INSTRUCTIONS TO FOLLOW — One figure is the whole answer: the number of lines below that contain the word "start".

^^^^^^^^

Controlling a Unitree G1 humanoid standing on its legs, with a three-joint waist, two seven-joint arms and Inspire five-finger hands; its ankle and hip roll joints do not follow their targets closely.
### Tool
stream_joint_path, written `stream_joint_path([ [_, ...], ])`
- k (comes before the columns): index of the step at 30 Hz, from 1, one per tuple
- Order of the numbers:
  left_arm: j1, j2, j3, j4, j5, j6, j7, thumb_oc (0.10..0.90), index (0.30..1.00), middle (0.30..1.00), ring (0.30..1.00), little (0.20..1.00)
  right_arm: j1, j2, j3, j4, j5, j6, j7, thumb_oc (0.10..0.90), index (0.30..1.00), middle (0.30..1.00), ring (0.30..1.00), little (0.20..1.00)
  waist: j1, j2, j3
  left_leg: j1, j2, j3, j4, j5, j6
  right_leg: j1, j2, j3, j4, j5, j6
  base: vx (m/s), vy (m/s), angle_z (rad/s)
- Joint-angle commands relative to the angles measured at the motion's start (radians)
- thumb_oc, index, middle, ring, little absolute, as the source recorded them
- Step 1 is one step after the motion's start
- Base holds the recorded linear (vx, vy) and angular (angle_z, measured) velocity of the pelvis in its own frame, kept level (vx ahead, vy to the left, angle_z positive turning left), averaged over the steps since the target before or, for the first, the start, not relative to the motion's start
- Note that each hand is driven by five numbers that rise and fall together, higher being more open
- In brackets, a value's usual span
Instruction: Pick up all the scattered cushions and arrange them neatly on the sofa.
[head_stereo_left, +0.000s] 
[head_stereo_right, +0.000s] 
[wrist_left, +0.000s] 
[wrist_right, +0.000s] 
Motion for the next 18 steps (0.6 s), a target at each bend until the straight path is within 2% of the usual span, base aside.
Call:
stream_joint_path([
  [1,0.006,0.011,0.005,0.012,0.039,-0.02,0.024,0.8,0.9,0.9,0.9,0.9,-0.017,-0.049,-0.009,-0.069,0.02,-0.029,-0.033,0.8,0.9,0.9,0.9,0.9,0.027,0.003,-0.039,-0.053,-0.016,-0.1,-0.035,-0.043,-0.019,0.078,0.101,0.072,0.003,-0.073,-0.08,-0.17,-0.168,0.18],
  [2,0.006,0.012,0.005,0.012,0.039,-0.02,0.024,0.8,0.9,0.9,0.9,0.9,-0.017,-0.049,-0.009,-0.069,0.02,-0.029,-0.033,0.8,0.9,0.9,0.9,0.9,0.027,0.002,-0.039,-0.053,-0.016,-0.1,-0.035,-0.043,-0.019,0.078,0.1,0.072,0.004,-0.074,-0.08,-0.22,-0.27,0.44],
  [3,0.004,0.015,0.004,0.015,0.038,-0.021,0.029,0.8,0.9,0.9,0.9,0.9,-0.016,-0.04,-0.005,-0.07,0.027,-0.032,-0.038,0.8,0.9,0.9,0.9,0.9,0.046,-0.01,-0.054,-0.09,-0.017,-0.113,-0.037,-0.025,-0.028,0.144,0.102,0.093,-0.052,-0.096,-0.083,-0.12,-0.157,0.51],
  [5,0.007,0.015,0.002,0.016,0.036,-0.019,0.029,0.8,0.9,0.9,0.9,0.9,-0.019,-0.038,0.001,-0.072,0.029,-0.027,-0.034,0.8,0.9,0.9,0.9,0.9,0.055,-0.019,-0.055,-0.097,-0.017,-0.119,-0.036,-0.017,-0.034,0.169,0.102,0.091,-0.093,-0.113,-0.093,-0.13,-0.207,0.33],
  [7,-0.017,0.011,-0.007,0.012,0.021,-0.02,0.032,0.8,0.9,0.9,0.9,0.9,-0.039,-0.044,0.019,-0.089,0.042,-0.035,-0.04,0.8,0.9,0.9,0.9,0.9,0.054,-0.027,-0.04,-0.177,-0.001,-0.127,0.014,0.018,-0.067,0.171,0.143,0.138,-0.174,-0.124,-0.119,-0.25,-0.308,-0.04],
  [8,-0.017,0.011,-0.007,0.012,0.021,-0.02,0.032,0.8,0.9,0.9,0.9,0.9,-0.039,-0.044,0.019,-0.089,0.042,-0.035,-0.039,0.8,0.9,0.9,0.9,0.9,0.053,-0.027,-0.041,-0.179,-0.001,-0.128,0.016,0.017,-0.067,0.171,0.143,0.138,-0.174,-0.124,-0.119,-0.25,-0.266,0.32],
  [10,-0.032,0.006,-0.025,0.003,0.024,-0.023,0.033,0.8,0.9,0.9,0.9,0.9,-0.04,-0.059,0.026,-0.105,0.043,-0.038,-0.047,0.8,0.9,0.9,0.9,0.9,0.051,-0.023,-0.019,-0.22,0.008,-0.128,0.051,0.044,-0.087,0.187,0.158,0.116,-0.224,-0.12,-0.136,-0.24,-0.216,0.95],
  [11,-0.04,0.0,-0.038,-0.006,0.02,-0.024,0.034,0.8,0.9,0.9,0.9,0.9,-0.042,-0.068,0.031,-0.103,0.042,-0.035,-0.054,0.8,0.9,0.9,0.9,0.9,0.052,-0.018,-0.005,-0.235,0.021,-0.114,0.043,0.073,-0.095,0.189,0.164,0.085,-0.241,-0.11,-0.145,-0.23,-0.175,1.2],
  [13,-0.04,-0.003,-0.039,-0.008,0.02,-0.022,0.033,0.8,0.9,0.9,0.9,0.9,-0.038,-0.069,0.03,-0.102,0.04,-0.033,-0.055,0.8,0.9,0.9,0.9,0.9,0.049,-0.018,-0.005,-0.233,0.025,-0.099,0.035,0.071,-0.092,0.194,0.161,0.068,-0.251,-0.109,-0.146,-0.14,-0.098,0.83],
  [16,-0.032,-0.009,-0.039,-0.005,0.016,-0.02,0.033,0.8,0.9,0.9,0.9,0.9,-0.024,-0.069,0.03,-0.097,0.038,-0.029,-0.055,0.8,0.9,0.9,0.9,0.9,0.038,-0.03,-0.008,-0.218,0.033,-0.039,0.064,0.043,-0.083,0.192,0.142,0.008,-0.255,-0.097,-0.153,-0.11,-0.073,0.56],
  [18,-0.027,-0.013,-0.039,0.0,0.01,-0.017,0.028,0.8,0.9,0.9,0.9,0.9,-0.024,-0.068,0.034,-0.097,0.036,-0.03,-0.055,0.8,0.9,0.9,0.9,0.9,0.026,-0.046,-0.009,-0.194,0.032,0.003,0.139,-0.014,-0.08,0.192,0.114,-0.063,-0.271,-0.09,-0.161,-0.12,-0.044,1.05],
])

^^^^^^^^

RESPONSE TO THE EXERCISE — 3